**Description of the task**
Once you find the line containing "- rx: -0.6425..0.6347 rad" in the data below, copy it and each following line exactly, up to and including the line containing "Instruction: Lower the", and nothing else.

**Collected data**
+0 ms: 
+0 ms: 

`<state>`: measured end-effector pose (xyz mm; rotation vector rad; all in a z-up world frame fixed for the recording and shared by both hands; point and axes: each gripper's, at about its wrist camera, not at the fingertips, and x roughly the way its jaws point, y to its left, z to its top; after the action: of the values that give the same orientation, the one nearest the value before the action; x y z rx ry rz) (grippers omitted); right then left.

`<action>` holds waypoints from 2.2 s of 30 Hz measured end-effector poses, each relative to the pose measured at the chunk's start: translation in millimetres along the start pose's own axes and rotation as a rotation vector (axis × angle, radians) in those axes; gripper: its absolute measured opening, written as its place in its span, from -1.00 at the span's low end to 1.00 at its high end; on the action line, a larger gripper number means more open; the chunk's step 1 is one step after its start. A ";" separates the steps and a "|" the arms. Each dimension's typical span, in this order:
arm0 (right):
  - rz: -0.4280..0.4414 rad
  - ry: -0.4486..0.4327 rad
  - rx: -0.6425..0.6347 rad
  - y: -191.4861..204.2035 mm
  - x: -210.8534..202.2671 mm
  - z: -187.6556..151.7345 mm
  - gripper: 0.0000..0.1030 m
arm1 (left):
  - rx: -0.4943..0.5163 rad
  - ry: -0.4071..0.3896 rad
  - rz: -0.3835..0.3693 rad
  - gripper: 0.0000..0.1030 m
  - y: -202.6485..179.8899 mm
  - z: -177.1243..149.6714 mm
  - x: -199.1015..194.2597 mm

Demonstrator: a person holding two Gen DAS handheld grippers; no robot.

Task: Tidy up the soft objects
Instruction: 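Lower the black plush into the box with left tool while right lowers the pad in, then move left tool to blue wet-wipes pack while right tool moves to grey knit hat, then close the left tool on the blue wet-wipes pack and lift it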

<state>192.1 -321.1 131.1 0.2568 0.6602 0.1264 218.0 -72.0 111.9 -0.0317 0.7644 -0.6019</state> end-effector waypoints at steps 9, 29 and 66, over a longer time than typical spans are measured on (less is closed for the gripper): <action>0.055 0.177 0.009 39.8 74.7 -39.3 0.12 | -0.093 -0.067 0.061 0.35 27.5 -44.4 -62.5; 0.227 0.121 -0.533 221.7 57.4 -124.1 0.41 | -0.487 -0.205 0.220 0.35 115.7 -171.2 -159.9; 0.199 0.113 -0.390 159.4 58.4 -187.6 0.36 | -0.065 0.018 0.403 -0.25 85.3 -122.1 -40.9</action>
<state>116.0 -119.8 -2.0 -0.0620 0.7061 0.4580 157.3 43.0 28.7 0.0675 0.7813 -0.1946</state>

**Solved exercise**
  - rx: -0.6425..0.6347 rad
  - y: -191.4861..204.2035 mm
  - x: -210.8534..202.2671 mm
  - z: -187.6556..151.7345 mm
  - gripper: 0.0000..0.1030 m
arm1 (left):
  - rx: -0.4943..0.5163 rad
  - ry: -0.4071..0.3896 rad
  - rz: -0.3835..0.3693 rad
  - gripper: 0.0000..0.1030 m
  - y: -202.6485..179.8899 mm
  - z: -177.1243..149.6714 mm
  - x: -199.1015..194.2597 mm

Demonstrator: a person holding two Gen DAS handheld grippers; no robot.

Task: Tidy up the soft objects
Instruction: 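Lower the black plush into the box with left tool while right lowers the pad in, then move left tool to blue wet-wipes pack while right tool moves to grey knit hat, then close the left tool on the blue wet-wipes pack and lift it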

This answer requires nothing further.